There are several different courses of action when determining how much term life insurance coverage to purchase, based on several different desired outcomes:
- Make your remaining family members immediately achieve FIRE upon your death (25-33x projected annual expenses, minus existing assets).
- Provide enough of an investment boost in present value to make your remaining family members achieve FIRE at your original goal ages.
- Provide only enough of an investment boost in present value to allow the surviving partner to retire comfortably at a standard retirement age.
- Accept the risk and skip any life insurance coverage to save a few hundred dollars per year.
The specific amount of coverage needed will depend on your existing assets, and may differ per partner if there is an income disparity. You’ll have to pull out that compound interest calculator and get to work. For investment growth projections, I always assume an average annual real return of 5%. Calculating based on an inflation-adjusted return additionally makes it easier since it puts future balances in present value terms which is useful for comparing against your expenses today.
The length of the term in years will also vary depending on your circumstances. For example, if you expect to achieve financial independence in ten years, then a ten year term life insurance policy is probably a great option. Try not to over-purchase a longer term or more coverage than you need — while you can always edit or cancel the plan later, the payments are averaged out over the term length, meaning you’re paying more than the market value of the plan in the early years, and less than the market value in the later years.
Also note that the amount of coverage that you require over time will change as your assets grow. For example if you are $1.5M away from your FIRE goal and expect to retire in 20 years, it doesn’t necessarily make sense to purchase a $1.5M 20 year term policy. It will almost certainly be cheaper to “ladder” multiple insurance policies, or to simply purchase a shorter term policy like ten years and re-evaluate your needs in the future when that policy gets close to expiration.

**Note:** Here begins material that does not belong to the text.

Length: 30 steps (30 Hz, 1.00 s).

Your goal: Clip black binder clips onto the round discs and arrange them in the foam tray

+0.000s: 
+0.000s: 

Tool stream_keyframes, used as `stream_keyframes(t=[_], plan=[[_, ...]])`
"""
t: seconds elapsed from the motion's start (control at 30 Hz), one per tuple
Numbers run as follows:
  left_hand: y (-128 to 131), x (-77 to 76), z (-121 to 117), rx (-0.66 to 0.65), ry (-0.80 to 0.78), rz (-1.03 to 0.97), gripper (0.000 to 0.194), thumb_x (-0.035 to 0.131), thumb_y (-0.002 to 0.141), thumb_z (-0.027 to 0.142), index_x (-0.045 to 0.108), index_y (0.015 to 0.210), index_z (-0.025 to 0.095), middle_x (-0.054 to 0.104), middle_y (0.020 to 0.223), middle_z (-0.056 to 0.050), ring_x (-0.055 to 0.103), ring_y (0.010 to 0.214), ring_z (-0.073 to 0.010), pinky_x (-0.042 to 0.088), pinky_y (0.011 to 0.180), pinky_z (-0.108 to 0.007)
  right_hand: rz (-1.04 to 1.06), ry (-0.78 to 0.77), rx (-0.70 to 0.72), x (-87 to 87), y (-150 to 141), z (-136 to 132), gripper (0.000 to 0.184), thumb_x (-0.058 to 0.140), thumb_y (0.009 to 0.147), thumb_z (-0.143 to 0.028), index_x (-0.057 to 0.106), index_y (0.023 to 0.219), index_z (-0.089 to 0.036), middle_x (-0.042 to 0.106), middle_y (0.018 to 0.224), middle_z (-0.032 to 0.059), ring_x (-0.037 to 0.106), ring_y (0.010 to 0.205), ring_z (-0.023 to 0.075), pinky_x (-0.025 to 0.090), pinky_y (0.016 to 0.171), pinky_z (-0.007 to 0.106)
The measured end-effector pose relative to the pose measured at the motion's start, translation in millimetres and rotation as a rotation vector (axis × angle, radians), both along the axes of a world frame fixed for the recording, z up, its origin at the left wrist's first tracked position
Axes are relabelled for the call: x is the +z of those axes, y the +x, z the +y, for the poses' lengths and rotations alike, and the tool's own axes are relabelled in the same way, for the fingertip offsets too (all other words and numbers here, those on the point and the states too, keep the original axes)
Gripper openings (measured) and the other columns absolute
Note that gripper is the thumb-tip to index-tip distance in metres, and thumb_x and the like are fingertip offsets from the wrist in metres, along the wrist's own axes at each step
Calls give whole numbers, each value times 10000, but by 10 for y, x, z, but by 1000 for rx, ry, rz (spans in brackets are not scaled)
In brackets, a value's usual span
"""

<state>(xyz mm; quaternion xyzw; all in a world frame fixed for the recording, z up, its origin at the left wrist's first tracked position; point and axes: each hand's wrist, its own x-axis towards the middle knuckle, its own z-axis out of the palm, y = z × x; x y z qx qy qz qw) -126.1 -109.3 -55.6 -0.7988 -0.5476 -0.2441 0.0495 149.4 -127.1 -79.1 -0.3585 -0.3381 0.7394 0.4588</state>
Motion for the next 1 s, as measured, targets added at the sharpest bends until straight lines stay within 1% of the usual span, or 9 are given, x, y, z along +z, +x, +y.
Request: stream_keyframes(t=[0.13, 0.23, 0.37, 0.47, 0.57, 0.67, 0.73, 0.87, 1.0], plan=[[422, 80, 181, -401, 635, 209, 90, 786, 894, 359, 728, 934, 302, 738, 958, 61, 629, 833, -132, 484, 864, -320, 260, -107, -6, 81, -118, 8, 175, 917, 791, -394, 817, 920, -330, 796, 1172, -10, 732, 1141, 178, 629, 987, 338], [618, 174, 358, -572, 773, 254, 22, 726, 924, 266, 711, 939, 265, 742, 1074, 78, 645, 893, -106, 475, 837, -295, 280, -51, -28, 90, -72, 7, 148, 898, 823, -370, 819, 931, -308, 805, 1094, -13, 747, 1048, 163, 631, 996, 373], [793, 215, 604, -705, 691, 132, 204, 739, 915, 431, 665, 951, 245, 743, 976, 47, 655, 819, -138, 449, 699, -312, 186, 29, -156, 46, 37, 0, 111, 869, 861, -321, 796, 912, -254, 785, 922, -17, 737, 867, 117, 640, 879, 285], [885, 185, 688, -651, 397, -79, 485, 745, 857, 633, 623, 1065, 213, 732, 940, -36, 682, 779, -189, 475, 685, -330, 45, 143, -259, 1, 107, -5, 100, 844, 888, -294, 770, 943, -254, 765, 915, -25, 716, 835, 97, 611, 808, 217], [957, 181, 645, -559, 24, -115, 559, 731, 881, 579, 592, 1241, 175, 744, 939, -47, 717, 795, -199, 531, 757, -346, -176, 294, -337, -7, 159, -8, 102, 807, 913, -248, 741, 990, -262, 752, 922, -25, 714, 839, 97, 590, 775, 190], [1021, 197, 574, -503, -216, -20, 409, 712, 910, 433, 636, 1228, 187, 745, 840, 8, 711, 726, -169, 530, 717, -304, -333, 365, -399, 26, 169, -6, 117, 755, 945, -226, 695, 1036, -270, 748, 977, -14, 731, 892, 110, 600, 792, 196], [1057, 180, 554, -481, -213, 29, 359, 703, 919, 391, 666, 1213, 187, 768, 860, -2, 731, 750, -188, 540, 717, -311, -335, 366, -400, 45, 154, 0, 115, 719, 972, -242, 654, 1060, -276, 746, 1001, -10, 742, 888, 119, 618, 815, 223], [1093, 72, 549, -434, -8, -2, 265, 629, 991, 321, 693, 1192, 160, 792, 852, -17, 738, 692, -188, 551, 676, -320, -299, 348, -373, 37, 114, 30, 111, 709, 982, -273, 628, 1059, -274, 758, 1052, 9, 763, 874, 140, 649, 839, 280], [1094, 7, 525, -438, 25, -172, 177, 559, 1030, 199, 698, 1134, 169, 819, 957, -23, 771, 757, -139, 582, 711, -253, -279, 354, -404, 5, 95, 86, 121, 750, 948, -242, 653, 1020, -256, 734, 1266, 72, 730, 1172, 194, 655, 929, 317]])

Personally, I settled on a 10 year $600k term policy. Added to our combined assets this would provide my fiancée with a large enough portfolio to be instantly financially independent at a low level of expenses, or after a few more years of accumulation would provide a stream of passive income for a comfortable early retirement. The ten year term also lines up nicely with my projected FIRE date, at which point I may no longer require life insurance.
Where to price out the options for term life insurance
I clicked onto a few marketplace sites and thought Quotacy was decent, if only for the fact that they don’t require you to enter contact information prior to viewing quotes like several of the other sites I investigated. They have a couple dozen different carriers and the quoted rates seem competitive, though it’s probably worth just heading to the insurance provider’s own site after getting your quote to compare.
For what it’s worth, a 10 year $600k policy from Lincoln Financial was quoted to me at $14.43 per month on Quotacy and when I called Lincoln Financial they quoted the exact same price. The guy did spend a minute trying to upsell me on a 30 or 35 year term policy but when I told him I had already calculated my coverage needs needs based on my current assets and expected future growth over time he dropped the pitch and said I sounded much more informed on my needs than his average client.
If you have not yet achieved FIRE and you have dependents or simply a committed partner working towards FI with you, then term life insurance is probably worth getting by following the guidance in this article. In general everyone should review their insurance coverage when they have changes in life circumstances such as marital status or the birth of a child. Those pursuing financial independence should additionally review if their coverage is still appropriate as they make progress towards their “FI number.” If your assets have grown faster than expected it may allow you to reduce your term life insurance coverage.